START EXTRACTED RECORDS

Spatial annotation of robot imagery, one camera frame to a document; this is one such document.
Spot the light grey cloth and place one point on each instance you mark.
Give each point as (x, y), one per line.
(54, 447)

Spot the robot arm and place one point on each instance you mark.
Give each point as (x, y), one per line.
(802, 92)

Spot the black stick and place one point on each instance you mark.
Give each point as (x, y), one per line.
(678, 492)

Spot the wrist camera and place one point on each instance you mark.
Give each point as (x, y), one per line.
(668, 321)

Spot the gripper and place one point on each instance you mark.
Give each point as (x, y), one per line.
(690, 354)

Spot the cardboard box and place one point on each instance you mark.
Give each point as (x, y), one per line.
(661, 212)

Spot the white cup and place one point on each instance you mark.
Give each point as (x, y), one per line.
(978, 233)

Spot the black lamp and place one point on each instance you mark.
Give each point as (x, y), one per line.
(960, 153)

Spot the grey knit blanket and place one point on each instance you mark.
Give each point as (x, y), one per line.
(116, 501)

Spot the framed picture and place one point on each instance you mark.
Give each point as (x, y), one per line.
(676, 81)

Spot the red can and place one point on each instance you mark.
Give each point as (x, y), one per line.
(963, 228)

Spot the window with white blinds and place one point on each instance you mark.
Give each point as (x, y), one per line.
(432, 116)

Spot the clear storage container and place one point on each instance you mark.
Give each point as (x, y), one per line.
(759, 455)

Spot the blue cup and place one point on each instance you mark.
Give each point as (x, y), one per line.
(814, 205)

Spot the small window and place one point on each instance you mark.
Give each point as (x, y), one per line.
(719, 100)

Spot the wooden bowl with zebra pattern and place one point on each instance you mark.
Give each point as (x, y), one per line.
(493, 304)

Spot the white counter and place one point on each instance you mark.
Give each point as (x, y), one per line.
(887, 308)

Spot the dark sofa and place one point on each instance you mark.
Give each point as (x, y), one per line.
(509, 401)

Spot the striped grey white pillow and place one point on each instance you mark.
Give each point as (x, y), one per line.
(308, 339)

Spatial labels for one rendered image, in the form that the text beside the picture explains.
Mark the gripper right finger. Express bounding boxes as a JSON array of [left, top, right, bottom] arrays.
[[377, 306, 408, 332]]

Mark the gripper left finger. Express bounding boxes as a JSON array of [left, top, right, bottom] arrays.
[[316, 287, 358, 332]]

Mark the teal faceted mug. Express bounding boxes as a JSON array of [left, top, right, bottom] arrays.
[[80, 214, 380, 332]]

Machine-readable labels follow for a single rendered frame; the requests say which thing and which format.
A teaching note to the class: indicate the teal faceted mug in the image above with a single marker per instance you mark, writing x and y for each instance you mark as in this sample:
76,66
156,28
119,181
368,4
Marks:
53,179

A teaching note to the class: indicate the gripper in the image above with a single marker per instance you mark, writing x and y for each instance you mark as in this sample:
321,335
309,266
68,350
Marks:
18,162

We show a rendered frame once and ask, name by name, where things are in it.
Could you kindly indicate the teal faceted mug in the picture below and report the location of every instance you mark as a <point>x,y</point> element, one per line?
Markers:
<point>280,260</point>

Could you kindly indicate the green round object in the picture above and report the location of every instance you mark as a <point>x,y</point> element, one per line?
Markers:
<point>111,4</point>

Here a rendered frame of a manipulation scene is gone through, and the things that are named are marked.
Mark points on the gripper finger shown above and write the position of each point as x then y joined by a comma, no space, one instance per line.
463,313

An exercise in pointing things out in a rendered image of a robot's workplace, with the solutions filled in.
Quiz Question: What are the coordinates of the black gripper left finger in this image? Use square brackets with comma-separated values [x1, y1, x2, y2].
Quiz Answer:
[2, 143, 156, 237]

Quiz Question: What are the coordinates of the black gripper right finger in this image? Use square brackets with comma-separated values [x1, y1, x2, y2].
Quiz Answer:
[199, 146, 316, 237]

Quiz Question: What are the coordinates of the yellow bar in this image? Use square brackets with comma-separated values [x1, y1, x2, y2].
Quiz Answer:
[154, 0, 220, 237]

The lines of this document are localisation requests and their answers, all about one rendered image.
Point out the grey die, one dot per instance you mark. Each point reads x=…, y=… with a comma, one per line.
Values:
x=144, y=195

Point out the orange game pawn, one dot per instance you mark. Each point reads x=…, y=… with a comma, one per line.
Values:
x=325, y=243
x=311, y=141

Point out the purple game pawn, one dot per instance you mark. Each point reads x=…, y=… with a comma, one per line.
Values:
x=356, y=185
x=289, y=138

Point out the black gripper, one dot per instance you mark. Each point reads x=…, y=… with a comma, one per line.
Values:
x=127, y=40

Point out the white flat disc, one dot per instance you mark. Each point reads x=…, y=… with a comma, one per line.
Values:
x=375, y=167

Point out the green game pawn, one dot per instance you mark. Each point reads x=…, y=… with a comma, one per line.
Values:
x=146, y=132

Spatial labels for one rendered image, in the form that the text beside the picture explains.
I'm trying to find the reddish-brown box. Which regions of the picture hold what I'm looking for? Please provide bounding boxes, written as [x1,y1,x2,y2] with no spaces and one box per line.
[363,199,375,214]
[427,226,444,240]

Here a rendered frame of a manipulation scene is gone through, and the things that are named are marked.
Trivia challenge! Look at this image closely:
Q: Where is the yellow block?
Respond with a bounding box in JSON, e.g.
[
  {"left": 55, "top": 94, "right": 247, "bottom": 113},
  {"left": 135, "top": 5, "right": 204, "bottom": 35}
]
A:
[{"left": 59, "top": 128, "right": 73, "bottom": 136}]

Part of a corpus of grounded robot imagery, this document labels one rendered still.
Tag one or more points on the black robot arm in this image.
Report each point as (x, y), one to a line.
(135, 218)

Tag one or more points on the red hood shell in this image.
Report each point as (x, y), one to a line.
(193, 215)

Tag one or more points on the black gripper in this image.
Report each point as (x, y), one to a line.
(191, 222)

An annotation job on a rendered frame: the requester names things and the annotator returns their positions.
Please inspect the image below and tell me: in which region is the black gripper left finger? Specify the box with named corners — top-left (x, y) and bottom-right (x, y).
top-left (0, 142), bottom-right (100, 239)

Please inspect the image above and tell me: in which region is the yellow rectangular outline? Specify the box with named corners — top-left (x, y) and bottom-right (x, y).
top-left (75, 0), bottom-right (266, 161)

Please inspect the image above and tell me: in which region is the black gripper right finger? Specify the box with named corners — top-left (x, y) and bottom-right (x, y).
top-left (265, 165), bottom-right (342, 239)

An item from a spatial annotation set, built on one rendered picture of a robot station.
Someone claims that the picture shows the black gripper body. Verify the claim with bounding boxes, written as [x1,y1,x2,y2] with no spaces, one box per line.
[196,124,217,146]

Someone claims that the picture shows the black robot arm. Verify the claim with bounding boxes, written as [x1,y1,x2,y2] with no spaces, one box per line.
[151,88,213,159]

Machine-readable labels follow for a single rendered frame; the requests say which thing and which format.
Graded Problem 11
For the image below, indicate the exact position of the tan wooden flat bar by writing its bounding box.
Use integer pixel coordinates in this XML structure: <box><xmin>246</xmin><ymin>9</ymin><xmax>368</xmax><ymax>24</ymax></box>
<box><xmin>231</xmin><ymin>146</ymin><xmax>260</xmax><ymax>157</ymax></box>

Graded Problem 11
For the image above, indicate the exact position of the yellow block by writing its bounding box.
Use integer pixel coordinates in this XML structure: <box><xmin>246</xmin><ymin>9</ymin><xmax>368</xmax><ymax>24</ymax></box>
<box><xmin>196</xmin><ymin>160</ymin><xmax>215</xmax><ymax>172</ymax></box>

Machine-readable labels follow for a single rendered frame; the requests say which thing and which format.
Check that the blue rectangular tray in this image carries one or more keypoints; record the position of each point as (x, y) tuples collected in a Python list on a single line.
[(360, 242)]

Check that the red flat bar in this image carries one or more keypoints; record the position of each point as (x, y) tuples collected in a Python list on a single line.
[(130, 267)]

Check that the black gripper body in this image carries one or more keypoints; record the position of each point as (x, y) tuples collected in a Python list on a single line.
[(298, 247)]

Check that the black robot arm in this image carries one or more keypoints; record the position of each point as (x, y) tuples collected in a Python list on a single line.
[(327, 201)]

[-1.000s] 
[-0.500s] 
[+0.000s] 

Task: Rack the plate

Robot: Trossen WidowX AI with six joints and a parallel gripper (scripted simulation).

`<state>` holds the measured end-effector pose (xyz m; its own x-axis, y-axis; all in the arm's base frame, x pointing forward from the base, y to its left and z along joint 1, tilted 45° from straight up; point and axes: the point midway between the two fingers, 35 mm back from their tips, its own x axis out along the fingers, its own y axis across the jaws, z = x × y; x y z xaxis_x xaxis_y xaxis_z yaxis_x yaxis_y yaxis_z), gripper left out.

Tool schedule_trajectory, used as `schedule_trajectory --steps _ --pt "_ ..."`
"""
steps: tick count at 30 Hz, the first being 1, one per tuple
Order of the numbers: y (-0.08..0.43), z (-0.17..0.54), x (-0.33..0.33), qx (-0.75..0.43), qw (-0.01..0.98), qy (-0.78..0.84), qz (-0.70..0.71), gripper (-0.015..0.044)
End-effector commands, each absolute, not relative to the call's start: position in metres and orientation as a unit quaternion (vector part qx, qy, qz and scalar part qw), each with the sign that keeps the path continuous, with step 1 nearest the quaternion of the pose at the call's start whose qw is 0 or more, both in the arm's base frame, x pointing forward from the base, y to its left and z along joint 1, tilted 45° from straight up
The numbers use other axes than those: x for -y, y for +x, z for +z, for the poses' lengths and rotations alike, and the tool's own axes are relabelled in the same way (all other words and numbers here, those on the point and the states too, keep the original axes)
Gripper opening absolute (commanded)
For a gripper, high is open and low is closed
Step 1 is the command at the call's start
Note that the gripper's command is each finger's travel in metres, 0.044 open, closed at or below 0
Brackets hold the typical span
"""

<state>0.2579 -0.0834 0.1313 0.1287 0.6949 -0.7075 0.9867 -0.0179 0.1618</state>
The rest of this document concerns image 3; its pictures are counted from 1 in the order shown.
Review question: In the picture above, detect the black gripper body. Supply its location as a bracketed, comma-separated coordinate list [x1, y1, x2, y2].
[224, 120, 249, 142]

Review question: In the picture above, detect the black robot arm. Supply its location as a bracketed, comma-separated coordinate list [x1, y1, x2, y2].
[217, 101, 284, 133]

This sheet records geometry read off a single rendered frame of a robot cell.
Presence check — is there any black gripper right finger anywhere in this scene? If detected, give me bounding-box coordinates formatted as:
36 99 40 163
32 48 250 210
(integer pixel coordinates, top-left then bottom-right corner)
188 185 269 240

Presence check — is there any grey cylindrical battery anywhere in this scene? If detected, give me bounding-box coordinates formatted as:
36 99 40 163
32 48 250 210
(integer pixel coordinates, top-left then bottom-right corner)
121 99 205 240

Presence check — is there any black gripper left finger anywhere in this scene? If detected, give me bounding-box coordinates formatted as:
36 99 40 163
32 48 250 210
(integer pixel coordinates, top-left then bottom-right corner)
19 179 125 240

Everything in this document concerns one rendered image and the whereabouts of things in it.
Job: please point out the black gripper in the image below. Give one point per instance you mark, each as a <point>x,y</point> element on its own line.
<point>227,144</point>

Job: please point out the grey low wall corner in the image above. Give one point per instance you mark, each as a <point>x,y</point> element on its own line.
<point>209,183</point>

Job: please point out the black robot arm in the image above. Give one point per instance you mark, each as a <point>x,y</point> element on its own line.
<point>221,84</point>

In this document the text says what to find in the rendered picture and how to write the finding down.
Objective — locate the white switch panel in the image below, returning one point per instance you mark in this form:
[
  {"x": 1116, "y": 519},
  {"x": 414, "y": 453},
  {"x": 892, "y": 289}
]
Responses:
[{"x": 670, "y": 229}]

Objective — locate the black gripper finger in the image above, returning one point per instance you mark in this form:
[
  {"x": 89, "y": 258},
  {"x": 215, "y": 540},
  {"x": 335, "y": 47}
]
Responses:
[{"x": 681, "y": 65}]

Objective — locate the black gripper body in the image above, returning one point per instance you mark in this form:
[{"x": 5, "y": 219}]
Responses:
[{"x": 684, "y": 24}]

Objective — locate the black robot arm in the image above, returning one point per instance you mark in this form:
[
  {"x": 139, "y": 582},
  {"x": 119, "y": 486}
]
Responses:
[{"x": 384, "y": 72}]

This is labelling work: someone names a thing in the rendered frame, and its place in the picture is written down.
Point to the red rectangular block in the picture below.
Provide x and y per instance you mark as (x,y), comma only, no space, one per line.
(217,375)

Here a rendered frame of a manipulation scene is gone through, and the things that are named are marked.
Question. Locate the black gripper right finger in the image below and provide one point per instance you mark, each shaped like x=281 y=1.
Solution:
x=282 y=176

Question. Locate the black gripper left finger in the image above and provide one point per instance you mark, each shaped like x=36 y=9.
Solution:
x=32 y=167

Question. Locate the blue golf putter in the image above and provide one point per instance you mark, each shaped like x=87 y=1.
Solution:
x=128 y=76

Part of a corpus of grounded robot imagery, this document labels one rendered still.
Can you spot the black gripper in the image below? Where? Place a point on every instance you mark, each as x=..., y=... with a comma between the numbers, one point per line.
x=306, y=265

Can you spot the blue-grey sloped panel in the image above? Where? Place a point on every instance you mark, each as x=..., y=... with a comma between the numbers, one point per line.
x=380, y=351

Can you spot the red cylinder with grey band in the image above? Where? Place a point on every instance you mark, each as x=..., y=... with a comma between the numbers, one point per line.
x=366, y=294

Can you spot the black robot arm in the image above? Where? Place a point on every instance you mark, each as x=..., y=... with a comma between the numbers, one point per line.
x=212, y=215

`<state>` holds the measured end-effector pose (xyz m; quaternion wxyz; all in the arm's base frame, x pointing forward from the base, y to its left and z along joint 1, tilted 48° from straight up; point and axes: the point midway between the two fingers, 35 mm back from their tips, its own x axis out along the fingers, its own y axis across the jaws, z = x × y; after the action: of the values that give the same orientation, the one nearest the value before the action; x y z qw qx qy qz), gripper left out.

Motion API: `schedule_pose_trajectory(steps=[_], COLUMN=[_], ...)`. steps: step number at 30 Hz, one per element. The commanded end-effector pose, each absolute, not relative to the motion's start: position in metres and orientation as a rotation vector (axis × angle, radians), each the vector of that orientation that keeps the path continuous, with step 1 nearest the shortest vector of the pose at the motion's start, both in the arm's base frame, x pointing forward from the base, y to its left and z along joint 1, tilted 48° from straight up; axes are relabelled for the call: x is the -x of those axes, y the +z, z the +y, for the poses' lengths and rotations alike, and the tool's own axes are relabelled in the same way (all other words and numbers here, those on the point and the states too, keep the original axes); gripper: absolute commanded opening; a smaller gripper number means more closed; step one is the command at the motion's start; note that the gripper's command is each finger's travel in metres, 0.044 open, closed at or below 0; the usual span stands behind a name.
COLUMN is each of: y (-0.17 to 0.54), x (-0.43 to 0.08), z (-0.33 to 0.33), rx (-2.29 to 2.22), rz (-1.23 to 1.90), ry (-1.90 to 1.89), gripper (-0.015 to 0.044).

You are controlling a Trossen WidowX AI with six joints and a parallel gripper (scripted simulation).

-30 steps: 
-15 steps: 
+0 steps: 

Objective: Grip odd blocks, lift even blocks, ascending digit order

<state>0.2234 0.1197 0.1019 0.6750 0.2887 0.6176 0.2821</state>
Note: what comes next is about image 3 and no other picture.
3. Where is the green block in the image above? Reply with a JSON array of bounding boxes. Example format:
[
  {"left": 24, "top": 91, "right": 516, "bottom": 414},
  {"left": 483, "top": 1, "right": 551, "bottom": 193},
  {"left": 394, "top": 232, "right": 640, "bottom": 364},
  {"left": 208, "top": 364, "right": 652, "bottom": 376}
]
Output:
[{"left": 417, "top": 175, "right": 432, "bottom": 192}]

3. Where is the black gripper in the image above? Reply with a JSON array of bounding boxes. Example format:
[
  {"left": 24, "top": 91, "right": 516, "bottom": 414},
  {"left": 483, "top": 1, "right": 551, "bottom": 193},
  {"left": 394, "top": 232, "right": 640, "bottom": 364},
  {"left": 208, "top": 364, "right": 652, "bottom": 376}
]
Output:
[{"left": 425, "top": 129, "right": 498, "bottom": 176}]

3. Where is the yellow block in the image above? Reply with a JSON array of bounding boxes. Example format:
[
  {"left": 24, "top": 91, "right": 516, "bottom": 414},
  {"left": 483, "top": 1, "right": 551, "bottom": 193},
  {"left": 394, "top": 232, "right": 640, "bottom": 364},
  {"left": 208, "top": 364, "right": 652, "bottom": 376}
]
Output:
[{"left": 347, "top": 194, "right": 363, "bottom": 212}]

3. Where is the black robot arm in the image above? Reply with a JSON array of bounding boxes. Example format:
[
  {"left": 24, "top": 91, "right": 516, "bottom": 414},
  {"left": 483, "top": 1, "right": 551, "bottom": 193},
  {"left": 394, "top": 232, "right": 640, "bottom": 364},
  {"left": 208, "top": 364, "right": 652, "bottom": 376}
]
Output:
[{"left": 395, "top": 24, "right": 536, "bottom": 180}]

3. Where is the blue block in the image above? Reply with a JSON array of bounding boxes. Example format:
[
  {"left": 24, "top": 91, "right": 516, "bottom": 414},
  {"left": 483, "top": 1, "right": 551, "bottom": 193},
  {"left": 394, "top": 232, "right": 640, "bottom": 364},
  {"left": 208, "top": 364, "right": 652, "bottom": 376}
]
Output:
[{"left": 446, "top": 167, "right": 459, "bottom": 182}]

END EXTRACTED RECORDS

ACTIVITY
Copy out, in full, each line above that has the word "pawn" in it.

EXERCISE OUTPUT
Point out the orange game pawn, one dot per instance you mark. Each point reads x=…, y=… with a comma, one per line.
Point out the purple game pawn, one dot per instance you mark. Each point reads x=…, y=… with a comma, one per line.
Point out the green game pawn, one dot per instance you mark. Each point reads x=…, y=… with a comma, one per line.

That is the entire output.